What to produce:
In the entries below, which lines run from the one containing "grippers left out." to the one containing "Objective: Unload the"? Copy exactly those lines, ends included, and no others.
────────────────────────────────────────
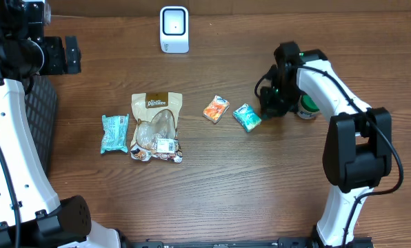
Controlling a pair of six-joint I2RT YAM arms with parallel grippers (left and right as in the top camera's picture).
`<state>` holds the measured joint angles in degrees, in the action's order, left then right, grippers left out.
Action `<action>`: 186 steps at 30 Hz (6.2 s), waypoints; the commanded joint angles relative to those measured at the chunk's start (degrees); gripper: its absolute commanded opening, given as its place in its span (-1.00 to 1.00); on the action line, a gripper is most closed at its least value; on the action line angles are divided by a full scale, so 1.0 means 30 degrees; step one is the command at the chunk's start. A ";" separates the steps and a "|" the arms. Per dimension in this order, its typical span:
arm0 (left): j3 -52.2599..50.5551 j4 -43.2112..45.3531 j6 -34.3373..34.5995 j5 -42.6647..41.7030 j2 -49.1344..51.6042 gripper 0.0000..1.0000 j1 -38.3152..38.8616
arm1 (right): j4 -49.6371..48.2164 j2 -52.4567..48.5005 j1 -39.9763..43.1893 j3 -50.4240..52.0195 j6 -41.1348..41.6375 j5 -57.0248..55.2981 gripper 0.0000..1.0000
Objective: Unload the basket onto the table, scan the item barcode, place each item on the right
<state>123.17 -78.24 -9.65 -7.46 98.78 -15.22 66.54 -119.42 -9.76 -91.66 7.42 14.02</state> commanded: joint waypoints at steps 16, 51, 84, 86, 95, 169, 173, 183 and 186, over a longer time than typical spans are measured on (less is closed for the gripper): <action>0.0386 0.0022 -0.0357 0.0073 -0.0073 0.98 -0.0044 | -0.3213 0.1188 0.0911 0.2987 -0.1122 0.4218 -0.31; 0.0386 0.0022 -0.0364 0.0073 -0.0073 0.99 -0.0044 | -0.4269 0.1902 0.0976 0.4167 0.0073 0.7774 -0.92; 0.0386 0.0029 -0.0357 0.0073 -0.0073 0.99 -0.0044 | -1.0703 0.3840 0.0962 0.3009 1.0309 2.5186 -0.92; 0.0386 0.0029 -0.0357 0.0073 -0.0066 0.99 -0.0044 | -1.0928 0.3840 0.0889 0.3009 1.0316 2.4443 -0.92; 0.0386 0.0022 -0.0364 0.0073 -0.0066 0.99 -0.0044 | -1.1336 0.3840 -0.0248 0.3009 0.9573 2.2068 -0.92; 0.0386 0.0022 -0.0357 0.0073 -0.0066 0.99 -0.0044 | -1.8870 -1.1679 -0.8123 -1.6313 -1.6065 -1.4141 -0.92; 0.0386 0.0022 -0.0364 0.0073 -0.0066 0.99 -0.0044 | -1.8884 -1.1679 -0.8182 -1.6313 -1.6065 -1.4090 -0.92; 0.0386 0.0022 -0.0357 0.0073 -0.0066 0.99 -0.0044 | -1.9059 -1.1628 -0.8357 -1.6313 -1.5132 -1.3435 -0.92; 0.0386 0.0022 -0.0364 0.0073 -0.0066 0.99 -0.0029 | -1.8855 -1.1125 -0.8349 -1.6320 -1.2284 -1.3427 -0.92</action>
<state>123.17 -78.22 -9.65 -7.46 98.78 -15.22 10.00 -154.85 -34.41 -139.87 -38.37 -27.18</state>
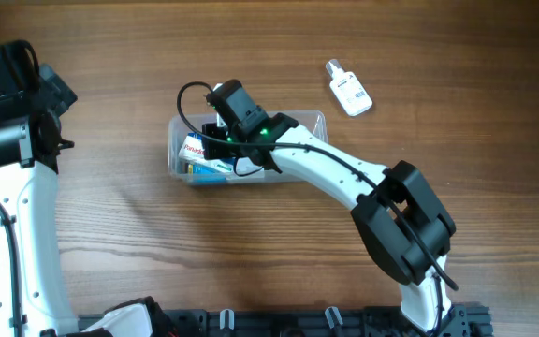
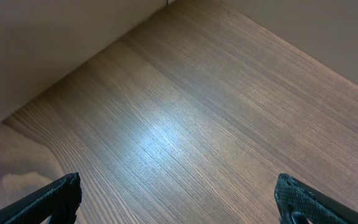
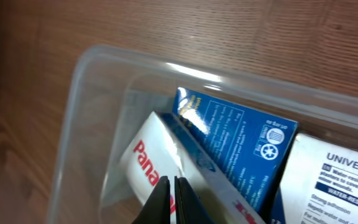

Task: Pack container
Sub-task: 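Push the Panadol box down into the container's left end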

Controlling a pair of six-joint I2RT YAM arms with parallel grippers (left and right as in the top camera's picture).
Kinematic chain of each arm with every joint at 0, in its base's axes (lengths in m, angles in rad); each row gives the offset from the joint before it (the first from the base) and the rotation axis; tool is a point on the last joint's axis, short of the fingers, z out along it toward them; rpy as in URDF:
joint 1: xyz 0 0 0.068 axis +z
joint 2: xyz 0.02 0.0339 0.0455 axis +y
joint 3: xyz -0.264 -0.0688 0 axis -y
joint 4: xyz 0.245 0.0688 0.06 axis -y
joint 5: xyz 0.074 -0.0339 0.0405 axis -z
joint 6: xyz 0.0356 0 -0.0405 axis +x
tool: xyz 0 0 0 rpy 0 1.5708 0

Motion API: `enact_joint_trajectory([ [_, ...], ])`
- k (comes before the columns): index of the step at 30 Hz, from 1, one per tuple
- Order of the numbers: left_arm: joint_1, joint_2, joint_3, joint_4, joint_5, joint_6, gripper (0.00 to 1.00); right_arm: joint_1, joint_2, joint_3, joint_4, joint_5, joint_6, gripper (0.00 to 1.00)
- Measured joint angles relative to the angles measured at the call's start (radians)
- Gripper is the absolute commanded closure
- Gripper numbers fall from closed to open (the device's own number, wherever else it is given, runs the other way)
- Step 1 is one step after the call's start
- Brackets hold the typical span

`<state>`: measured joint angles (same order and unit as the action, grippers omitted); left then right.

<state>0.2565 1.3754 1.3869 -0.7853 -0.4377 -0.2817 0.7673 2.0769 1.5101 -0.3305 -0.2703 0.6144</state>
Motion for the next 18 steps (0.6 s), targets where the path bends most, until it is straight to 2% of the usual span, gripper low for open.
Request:
enact_joint_trajectory([
  [7,0.0,0.0,0.0,0.0,0.0,0.0,0.0,-0.026,0.001,0.0,0.024,0.05,-0.014,0.96],
  [18,0.0,0.0,0.0,0.0,0.0,0.0,0.0,-0.027,0.045,0.005,0.023,0.097,0.047,0.96],
])
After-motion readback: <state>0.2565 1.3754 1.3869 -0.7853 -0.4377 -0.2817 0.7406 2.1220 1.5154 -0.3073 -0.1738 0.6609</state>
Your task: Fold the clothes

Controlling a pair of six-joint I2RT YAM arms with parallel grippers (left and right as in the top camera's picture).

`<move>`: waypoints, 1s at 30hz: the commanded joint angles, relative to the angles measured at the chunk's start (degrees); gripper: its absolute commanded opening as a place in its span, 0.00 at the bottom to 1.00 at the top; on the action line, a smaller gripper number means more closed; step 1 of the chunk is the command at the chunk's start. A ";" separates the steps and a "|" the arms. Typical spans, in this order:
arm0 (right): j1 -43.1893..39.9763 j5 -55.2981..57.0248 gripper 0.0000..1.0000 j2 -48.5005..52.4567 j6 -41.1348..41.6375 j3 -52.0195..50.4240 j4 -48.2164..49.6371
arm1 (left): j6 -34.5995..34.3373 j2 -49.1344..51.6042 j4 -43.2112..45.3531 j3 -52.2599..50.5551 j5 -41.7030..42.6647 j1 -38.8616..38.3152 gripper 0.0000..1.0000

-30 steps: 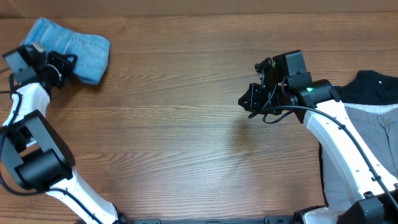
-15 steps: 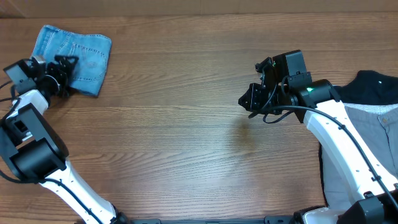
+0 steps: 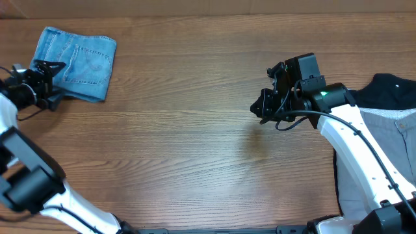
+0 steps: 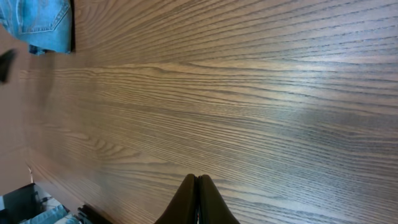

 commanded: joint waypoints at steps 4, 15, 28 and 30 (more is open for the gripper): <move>-0.07 0.33 0.04 -0.33 -0.04 0.76 -0.11 | 12.39 -22.56 -8.00 1.75 -8.61 -1.07 1.00; -1.25 5.27 0.04 -14.03 -0.50 0.92 -1.44 | 35.17 -46.31 -26.71 1.75 -19.56 -18.05 1.00; -1.25 20.94 1.00 -50.77 -0.35 2.01 -1.42 | 38.84 -65.79 -48.43 1.73 -32.89 -31.41 1.00; -1.25 20.92 1.00 -52.96 -0.35 2.01 -1.99 | 38.82 -66.75 -51.21 1.70 -34.64 -31.41 1.00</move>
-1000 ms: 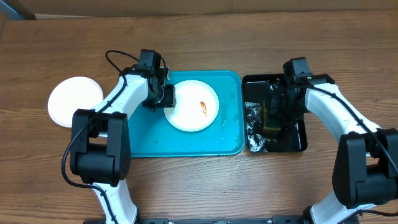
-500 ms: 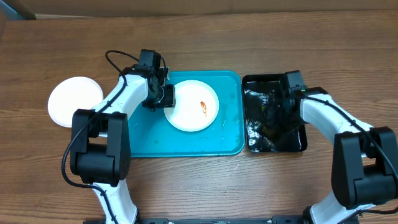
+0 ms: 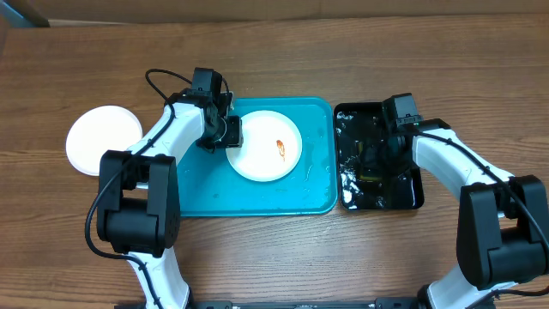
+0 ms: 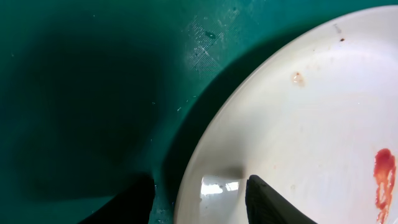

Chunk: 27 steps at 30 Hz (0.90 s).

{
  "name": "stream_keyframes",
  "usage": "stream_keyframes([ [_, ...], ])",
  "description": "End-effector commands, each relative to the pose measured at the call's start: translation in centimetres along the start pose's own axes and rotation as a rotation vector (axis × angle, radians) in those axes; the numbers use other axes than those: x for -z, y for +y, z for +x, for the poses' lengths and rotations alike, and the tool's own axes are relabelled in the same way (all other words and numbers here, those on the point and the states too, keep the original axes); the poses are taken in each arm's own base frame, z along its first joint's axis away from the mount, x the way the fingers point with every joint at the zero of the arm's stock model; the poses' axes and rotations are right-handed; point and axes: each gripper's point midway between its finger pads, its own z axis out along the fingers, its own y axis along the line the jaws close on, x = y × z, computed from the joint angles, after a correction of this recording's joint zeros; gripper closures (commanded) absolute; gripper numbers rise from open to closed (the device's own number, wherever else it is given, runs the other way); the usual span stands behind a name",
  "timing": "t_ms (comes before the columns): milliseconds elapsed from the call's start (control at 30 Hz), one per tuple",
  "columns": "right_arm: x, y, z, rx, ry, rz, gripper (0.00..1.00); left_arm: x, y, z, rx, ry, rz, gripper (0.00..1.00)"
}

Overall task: Clean dirty plates on tray and stack at the side
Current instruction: 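Dip and squeeze the sponge in the water with the right gripper, then lift the sponge out of the water toward the white plate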

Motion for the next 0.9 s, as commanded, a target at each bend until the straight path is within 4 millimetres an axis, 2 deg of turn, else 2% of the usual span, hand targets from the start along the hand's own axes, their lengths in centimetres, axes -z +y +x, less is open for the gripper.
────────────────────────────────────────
Result for this exercise:
`<state>` holds the measured joint angles in degrees, in the action's order, left then right, grippers left out.
Action `<action>`: 186 steps at 30 Hz (6.2 s), waypoints; the commanded joint angles relative to those measured at the chunk's start (degrees); gripper: its absolute commanded opening, given as its place in its span (-1.00 to 1.00); on the action line, a gripper is most closed at its least value; on the action line angles are divided by a full scale, so 1.0 means 30 degrees; step one is the command at the chunk's start. A ";" separates the steps and a "|" the arms. Per dimension in this order, its typical span:
arm0 (left): j3 -52.2599..50.5551 j4 -43.2112..45.3531 j6 -34.3373..34.5995 j5 -42.6647..41.7030 j2 -49.1344..51.6042 gripper 0.0000..1.0000 j1 -38.3152..38.8616
arm1 (right): j4 -49.6371..48.2164 j2 -52.4567..48.5005 j1 -39.9763..43.1893 j3 -50.4240..52.0195 j6 -41.1348..41.6375 j5 -57.0248..55.2981 gripper 0.0000..1.0000
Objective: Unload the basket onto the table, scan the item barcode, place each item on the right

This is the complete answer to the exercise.